事業概要
アシックスは、スポーツ用品の製造・販売を主軸とするグローバル企業である。創業哲学「健全な身体に健全な精神があれかし」を基盤に、「Create Quality Lifestyle through Intelligent Sport Technology」というビジョンを掲げ、スポーツを通じて人々の生活の質を向上させることを目指している。事業は主にパフォーマンスランニング、コアパフォーマンススポーツ、スポーツスタイル、オニツカタイガーといったカテゴリーに分かれており、フットウェア、アパレル、アクセサリーなど多岐にわたる製品を展開している。近年では、Eコマースやデジタル技術を活用したDTC(Direct to Consumer)オムニチャネル戦略を推進し、顧客との直接的な接点を強化することで、ブランド体験価値の向上と顧客ロイヤルティの醸成を図っている。「Global Integrated Enterprise(GIE)」への変革を掲げ、本社と地域事業会社の連携強化による有機的なカテゴリー経営体制の構築、グローバルでの適材適所な人材配置、人財交流の活発化などを進めている。特に、インド、中東、東南アジアなどの高成長地域での事業拡大に注力するとともに、欧州や中華圏でも高い収益性の維持・向上を目指している。
直近決算ハイライト
2025年度の業績は、売上高8,109億円(前期比+19.5%)、営業利益1,425億円(同+42.4%)と、売上高、営業利益ともに4年連続で過去最高を更新する目覚ましい成長を遂げた。営業利益率は17.6%(同+2.8%ポイント)に向上し、業界最高水準となった。カテゴリー別では、スポーツスタイルとオニツカタイガーが売上高1,000億円の大台を初めて突破し、いずれも前期比40%以上と大幅な成長を記録した。特にオニツカタイガーは欧州でのプレゼンス拡大に本格着手し、高級ライフスタイルブランドとしての地位確立を目指している。地域別でも全リージョンで増収増益を達成しており、アシックスジャパンはインバウンド売上高の牽引もあり34.7%成長した。欧州も25.9%成長、中華圏も経済の弱含みが懸念される中、19.9%と堅調に推移した。これらの好調な業績に加え、IR活動やコーポレート・ガバナンスにおける外部評価も高く、企業価値向上の基盤が強化されている。
強みと競争優位性
アシックスの強みは、長年にわたり培ってきたスポーツ工学に基づいた高い技術力と、それを製品開発に活かすイノベーション力にある。
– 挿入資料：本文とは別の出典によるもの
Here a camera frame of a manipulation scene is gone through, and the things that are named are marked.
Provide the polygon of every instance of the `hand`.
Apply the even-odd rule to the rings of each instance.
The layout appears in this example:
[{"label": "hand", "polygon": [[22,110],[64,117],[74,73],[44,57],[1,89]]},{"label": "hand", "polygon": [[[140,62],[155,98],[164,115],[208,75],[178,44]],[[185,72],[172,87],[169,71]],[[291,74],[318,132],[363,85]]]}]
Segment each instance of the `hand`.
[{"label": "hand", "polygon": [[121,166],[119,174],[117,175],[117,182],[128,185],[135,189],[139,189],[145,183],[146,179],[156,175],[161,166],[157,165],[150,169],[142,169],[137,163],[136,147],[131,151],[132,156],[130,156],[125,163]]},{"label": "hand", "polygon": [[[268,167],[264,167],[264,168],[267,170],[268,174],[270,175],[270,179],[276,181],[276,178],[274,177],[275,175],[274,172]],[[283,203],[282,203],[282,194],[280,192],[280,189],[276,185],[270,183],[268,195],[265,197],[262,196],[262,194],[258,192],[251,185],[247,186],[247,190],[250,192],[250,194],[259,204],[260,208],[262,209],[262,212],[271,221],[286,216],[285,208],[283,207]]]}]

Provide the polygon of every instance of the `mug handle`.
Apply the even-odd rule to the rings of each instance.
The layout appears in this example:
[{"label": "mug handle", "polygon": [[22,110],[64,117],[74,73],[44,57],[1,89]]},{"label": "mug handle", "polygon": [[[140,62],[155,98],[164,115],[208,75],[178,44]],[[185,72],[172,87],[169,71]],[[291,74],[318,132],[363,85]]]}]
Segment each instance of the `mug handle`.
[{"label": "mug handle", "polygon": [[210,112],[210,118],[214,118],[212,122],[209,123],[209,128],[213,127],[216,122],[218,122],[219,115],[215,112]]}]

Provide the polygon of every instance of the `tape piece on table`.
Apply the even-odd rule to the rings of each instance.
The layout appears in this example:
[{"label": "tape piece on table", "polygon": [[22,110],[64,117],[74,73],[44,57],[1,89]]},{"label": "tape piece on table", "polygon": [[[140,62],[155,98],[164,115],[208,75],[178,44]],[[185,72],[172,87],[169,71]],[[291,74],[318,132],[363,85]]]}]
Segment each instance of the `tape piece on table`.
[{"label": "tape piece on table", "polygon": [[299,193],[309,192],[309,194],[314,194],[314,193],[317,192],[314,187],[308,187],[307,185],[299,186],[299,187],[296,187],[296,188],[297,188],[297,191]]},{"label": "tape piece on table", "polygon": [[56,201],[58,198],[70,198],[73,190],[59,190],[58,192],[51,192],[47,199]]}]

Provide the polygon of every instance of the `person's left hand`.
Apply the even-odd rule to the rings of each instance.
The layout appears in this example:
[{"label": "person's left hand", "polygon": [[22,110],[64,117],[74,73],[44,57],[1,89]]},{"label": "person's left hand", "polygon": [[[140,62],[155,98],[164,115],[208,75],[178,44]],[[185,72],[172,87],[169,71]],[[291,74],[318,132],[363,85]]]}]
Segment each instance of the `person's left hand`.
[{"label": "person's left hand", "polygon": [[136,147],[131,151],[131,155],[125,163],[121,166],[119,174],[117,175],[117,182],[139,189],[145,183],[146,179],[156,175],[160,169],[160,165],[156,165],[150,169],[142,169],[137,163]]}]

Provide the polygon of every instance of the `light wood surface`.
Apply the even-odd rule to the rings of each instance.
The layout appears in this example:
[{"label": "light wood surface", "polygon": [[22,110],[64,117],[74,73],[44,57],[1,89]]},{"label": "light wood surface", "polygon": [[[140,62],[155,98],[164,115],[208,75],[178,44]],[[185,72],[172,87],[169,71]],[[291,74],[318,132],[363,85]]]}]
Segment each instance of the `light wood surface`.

特にパフォーマンスランニングシューズにおいては、軽量性や反発性といった機能性を追求し、アスリートからの高い評価を得ている。また、「オニツカタイガー」ブランドは、日本発のラグジュアリーライフスタイルブランドとして、独自の世界観とデザイン性で差別化を図り、欧州を中心にグローバルで存在感を高めている。DTCオムニチャネル戦略の推進により、顧客との直接的な接点を増やし、パーソナライズされた顧客体験を提供することで、顧客ロイヤルティを強化している点も競争優位性となっている。さらに、「Global Integrated Enterprise」への変革を通じて、本社と地域事業会社の連携を強化し、グローバルでの意思決定と実行スピードを高めていることも、変化の激しい市場環境において強みとなっている。レース登録会社の買収や、米国ミシガン大学とのパートナーシップ締結など、ランニングエコシステムの構築や研究開発体制のグローバル化も、将来的な競争力強化に繋がる取り組みである。
リスク要因
アシックスグループの事業運営においては、中期経営計画の達成遅延リスク、競合他社との激しい競争、M&Aに伴う統合リスク、経済環境や消費動向の変化、株価変動リスクなどが挙げられる。グローバルなバリューチェーンにおいては、サステナビリティ(人権・環境)への対応遅れや、サプライチェーンにおける生産委託先工場の問題、原材料・物流価格の変動リスクが存在する。販売チャネルにおいても、DTC戦略の成否や、代理店・小売店の経営破綻リスクがある。また、季節的変動、知的財産権侵害、マーケティング活動の非効果性、新規事業の先行投資負担、海外拠点での事業活動に伴う政治・経済・法規制リスク、為替レートの変動リスク、税務リスク、製造物責任リスクなども潜在的なリスク要因である。情報セキュリティ、システム障害、個人情報の取り扱い、人財育成・確保、固定資産の減損、見積り前提条件の変動、法令違反、紛争・訴訟、大規模自然災害なども、事業継続性や経営成績に影響を与える可能性がある。
投資テーマとの関連
アシックスは、スポーツを通じた健康志向の高まりや、サステナビリティへの関心の増加といったメガトレンドと強く関連している。特に、「健康」「ウェルネス」といったテーマでは、スポーツ用品メーカーとしての本業が直接的に関連しており、人々の健康増進に貢献する製品・サービスを提供している。また、気候変動への対応や脱炭素社会に向けた取り組みは、企業の社会的責任として重要視されており、アシックスもサステナブルな素材調達やリサイクル推進などの活動を通じて、ESG投資の観点からも注目される可能性がある。デジタル化の進展においては、EコマースやDTC戦略、パーソナライズされた顧客体験の提供といった取り組みが、DX(デジタルトランスフォーメーション)関連の投資テーマとの接点となり得る。さらに、「スポーツテック」という観点では、スポーツ工学に基づいたイノベーションや、テクノロジーを活用した製品開発が、将来的な成長ドライバーとして期待される。グローバル展開、特にアジア市場への注力は、新興国市場の成長という投資テーマにも合致する。